God cares what we do with our lives
The story told by Jesus in Luke's gospel is about a desperately poor man named Lazarus who sat outside a very wealthy man's house for years but was ignored. After the wealthy man died, he was tormented by the fact that he failed to see, let alone care for the poor man who had sat at his gate for years. The message is clear. It warns us to not squander our opportunities to help those who are suffering and in need.
In this age of information and worldwide electronic connection, we are all more than aware of the desperate poverty, suffering and brokenness in our world. Like the rich man in Luke's gospel, brokenness sits at the gate of our awareness and challenges us to respond.

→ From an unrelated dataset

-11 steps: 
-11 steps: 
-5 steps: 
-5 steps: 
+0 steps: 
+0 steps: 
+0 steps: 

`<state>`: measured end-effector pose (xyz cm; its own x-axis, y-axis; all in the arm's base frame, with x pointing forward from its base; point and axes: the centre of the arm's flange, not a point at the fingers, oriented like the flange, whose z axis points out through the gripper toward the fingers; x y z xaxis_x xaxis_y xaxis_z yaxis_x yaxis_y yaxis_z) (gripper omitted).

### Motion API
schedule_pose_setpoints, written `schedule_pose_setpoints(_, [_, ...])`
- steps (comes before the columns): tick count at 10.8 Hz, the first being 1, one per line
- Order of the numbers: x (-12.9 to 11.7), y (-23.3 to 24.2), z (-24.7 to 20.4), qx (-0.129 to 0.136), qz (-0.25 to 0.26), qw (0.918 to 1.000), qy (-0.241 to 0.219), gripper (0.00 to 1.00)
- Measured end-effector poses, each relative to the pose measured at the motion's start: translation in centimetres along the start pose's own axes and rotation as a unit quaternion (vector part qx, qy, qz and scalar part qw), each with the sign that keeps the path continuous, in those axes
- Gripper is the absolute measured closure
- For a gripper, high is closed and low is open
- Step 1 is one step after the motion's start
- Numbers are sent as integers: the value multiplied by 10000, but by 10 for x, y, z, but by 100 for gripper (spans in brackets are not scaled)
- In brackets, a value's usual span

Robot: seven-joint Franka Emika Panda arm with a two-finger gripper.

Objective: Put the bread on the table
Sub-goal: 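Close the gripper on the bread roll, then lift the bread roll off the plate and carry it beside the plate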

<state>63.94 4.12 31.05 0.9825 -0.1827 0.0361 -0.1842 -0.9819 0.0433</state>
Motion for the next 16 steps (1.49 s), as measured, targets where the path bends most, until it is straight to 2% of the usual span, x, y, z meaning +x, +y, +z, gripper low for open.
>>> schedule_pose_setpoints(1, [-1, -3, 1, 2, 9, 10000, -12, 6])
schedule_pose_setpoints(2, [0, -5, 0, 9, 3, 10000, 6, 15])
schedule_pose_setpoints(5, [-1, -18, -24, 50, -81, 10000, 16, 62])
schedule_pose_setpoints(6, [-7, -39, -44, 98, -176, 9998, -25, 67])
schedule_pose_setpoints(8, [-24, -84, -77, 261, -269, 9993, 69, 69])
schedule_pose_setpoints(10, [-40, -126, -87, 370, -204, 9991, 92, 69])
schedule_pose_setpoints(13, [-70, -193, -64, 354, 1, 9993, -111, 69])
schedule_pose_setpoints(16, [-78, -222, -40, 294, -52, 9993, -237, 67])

It is literally God making a plea to us for connection and compassion.
I call attention to this story on the eve of our 2022 midterm elections. While The Fig Tree is dedicated to telling stories of those who are responding to the world's brokenness with compassion and dedication, I would like to remind us that how we vote must also be an expression of compassion and dedication to doing God's work for rebuilding the world.
The Fig Tree does not endorse political parties or candidates, but what it does endorse is God's justice and care for all of creation by telling stories about people of faith and goodwill making a difference in the world.
The people whose stories run in the pages of this publication are working for justice and right relationships in the world. They are doing the work that people in elected positions ought to be partnering with.
As a person of Christian-Mennonite faith, I strongly hold to the separation of church and state, but I do want and expect my elected representatives to follow God's mandate to "seek justice, love kindness, and walk with humility." So, I vote accordingly.
Do I put my faith in any one candidate? Do I think any of the candidates perfectly meet my standards? No.
I do expect them to hold to a certain basic level of decency, fairness and love for the common good.
At the end of the day, we are all going to be held to account for what we did or did not do with the precious, fragile and fleeting moment of time we are given on this planet. At the end of this life it won't matter whether one holds political office or not. Though there is a warning to all who hold political power, "to those who are given much, much is expected."
Politician or not, when all is said and done, I believe what God cares about most is our ability to answer the one great question posed most succinctly by the poet Mary Oliver, "And tell me, what will you do with your one wild and precious life?"